The Communities Program funding will prioritize projects that expand access to EV charging and alternative fueling infrastructure within rural areas, low- and moderate-income neighborhoods, and communities with a low ratio of private parking spaces. Legacy housing practices like redlining and highway placement have resulted in disadvantaged communities and communities of color being closer to highway corridors, which results in worse public health outcomes from pollution exposure. Depot charging should be deemed eligible for Corridors and Communities grants from U.S. DOT within a coming NOFO as infrastructure for commercial fleets in underserved areas along corridors or within local communities can provide significant electrification, emissions, local air quality and workforce benefits.
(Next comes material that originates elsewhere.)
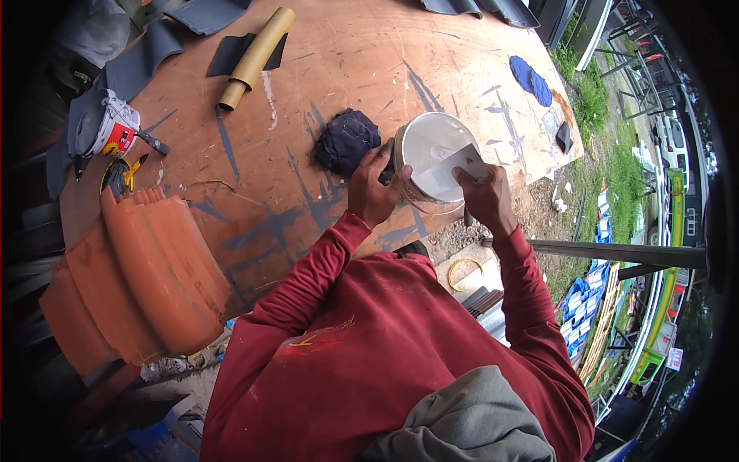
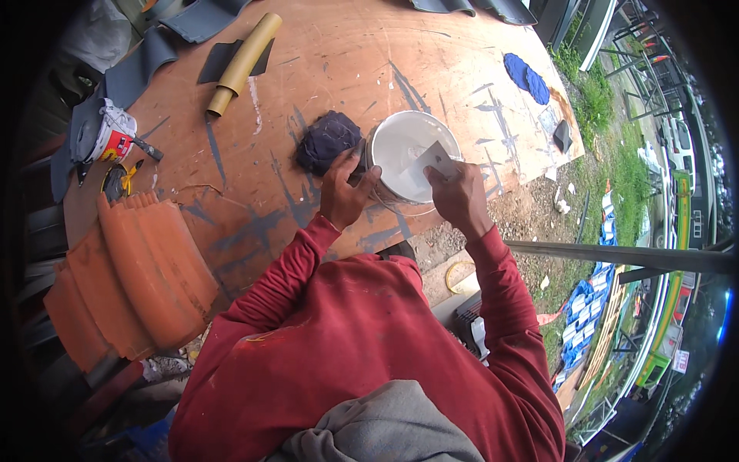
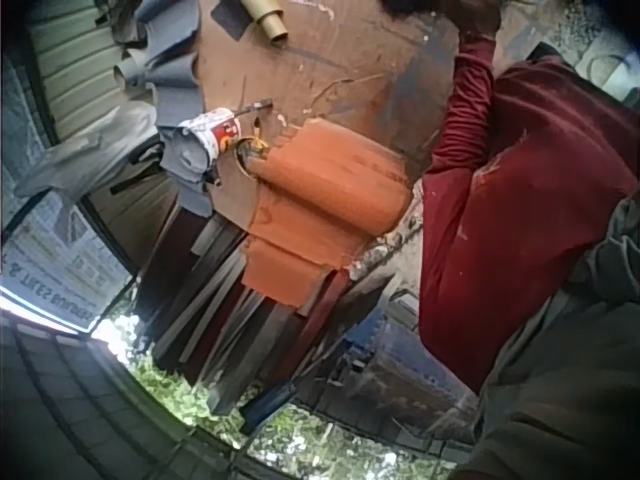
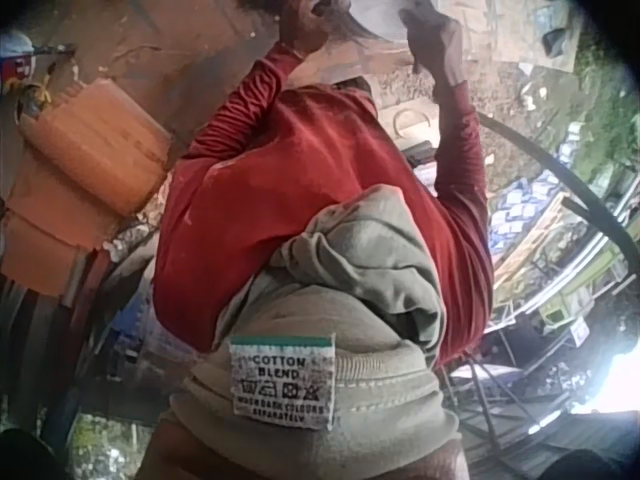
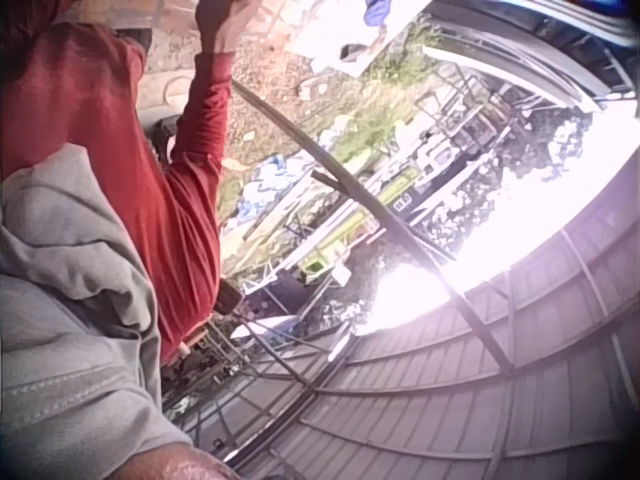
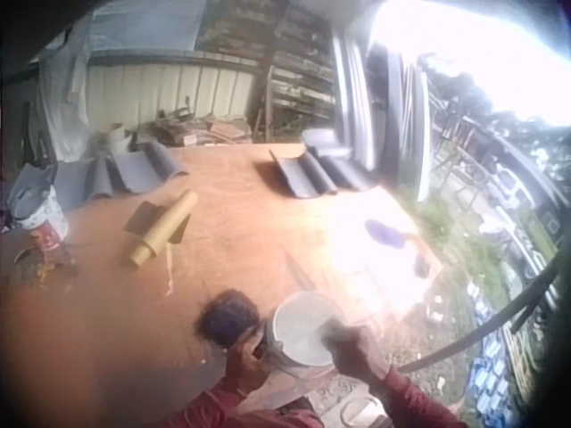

A great example of these types of projects, which the U.S. DOT could emulate, can be seen with California’s Charging Access for Reliable On-Demand Transportation Services (CARTS) competitive grant program. The grant funds are being used for projects that support EV charging infrastructure for high-mileage on-demand transportation services including services such as ride-hailing, taxis, and meal and grocery delivery. For example, a recent CARTS grant was awarded to develop a ride-hailing electric vehicle charging hub in Santa Ana, Calif., that will serve the John Wayne International Airport and surrounding Orange County region with electric taxi service and directly employ several hundred drivers, with benefits, from disadvantaged communities in the area.

The IIJA establishes a novel dynamic in which state and local entities receive federal funding but are encouraged to partner with a private entity that will fund 20 percent of the project expenses. Beyond designing and administering the NEVI funds, states can better attract federal dollars by designating a central contact to enhance public-private sector coordination and shepherd charging infrastructure projects and grants. States can look to examples of centralized processes such as Arizona DOT’s assignment of a grants coordinator and executive grant team to create efficiencies for the state and private-sector grant proponents.

The IIJA funds for EV charging will not fully solve the infrastructure challenge for the electrification of transportation, but it is a significant down payment on this critical energy systems transition. By establishing programs and processes that support the deployment of charging infrastructure across the spectrum of vehicles, the public sector can better ensure that the infrastructure is available when it is needed to decarbonize transportation — the cars and trucks are coming fast and need charging.

David Schlosberg is vice president, Solutions, for TeraWatt Infrastructure. Prior to joining TeraWatt, David was head of Energy Services, North America, for Enel X eMobility, where he led the business line's participation in energy and environmental markets, load management programs for electric utilities, smart charging partnerships with electric vehicle automakers and strategy for vehicle-to-grid integration technology. Previously, he was principal, Energy Market Analysis, within the Alphabet/Google Access and Energy division, where he was responsible for regulatory activities as well as related business development initiatives with utilities, energy management providers and renewable energy companies.